Death and resurrection

Michelangelo and Sebastiano's first collaboration was 'Lamentation over the Dead Christ', also known as the 'Pietà' (about 1512–16), for the church of S. Francesco in Viterbo. Michelangelo had already sculpted this subject for the Vatican ‘Pietà’ (1497–1500). He revised his earlier design to place Christ on the ground, almost as if on the church’s altar. With unprecedented verve, Sebastiano situated the figures in a nocturnal landscape, painted with astonishing freedom, which inspired great admiration.

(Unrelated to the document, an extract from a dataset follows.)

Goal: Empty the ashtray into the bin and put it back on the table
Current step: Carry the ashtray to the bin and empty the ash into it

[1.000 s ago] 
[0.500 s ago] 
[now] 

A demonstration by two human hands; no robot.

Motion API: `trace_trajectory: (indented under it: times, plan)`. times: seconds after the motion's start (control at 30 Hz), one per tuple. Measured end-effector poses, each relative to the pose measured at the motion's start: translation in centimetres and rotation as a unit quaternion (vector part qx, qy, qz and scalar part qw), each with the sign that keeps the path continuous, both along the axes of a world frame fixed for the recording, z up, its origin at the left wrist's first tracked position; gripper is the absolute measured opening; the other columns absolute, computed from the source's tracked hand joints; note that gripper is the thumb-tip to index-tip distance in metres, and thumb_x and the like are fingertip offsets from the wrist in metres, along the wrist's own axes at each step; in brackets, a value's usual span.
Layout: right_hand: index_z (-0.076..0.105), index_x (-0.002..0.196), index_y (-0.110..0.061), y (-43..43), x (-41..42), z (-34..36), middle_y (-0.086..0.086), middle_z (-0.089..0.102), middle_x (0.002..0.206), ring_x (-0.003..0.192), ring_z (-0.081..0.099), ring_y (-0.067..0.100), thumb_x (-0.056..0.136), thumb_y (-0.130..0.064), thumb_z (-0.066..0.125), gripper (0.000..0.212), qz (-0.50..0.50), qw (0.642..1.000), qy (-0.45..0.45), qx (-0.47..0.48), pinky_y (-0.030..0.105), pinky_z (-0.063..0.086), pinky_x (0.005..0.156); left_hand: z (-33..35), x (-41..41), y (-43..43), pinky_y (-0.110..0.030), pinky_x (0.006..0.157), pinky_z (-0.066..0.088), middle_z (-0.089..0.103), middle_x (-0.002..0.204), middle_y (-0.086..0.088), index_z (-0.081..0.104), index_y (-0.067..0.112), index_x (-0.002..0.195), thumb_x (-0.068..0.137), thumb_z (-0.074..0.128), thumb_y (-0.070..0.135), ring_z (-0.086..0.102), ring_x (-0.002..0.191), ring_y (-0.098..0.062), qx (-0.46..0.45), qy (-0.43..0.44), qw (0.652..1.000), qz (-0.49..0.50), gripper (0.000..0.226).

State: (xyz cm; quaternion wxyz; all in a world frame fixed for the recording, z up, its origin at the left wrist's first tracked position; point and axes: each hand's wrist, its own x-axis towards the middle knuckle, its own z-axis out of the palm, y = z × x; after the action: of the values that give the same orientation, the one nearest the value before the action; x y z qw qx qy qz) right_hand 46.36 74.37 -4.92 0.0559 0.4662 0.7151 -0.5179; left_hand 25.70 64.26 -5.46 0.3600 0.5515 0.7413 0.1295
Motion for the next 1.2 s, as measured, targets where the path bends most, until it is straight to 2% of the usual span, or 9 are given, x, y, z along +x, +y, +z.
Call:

Sebastiano del Piombo, after partial designs by Michelangelo, ‘Lamentation over the Dead Christ (Pietà)’, about 1512-16. Museo Civico, Viterbo © Comune di Viterbo

Sebastiano del Piombo, after partial designs by Michelangelo, ‘Lamentation over the Dead Christ (Pietà)’, about 1512–16. Museo Civico, Viterbo © Comune di Viterbo

Freeform sketches by both artists on the reverse of the panel testify to their close collaboration. Things changed in 1516 when Michelangelo was sent to Florence by Pope Leo X (reigned 1513–1521) to work on the façade of the church of S. Lorenzo.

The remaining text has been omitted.